What you will do
A copy is needed of each line in the records that has the word "text".

· · · · ·

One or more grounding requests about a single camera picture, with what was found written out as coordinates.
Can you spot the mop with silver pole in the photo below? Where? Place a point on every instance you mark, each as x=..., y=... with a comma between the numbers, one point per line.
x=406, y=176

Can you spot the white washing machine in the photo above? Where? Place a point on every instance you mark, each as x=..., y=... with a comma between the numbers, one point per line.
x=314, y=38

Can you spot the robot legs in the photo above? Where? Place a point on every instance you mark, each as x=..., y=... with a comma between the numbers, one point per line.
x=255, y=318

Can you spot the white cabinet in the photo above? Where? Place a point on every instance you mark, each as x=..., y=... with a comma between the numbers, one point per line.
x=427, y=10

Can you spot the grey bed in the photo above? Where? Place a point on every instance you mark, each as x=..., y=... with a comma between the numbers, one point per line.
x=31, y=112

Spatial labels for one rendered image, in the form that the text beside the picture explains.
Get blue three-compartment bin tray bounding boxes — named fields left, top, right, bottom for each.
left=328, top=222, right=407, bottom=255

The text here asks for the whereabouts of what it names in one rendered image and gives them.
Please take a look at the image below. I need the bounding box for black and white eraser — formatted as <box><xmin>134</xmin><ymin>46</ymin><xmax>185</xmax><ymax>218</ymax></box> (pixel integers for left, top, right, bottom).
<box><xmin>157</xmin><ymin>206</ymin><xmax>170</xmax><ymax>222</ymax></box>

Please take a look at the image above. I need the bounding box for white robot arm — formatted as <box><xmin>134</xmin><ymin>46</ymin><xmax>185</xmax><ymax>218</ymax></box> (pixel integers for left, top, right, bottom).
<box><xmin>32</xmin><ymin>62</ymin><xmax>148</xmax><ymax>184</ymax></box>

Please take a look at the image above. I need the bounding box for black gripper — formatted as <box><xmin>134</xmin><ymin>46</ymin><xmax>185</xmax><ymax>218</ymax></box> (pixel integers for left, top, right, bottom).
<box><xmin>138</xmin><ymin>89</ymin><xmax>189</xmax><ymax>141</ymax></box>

· · · · ·

Worked solution
Spatial labels for one rendered image, in the form that the text beside the picture explains.
The text here asks for the whereabouts of what it names in one rendered image and gives them.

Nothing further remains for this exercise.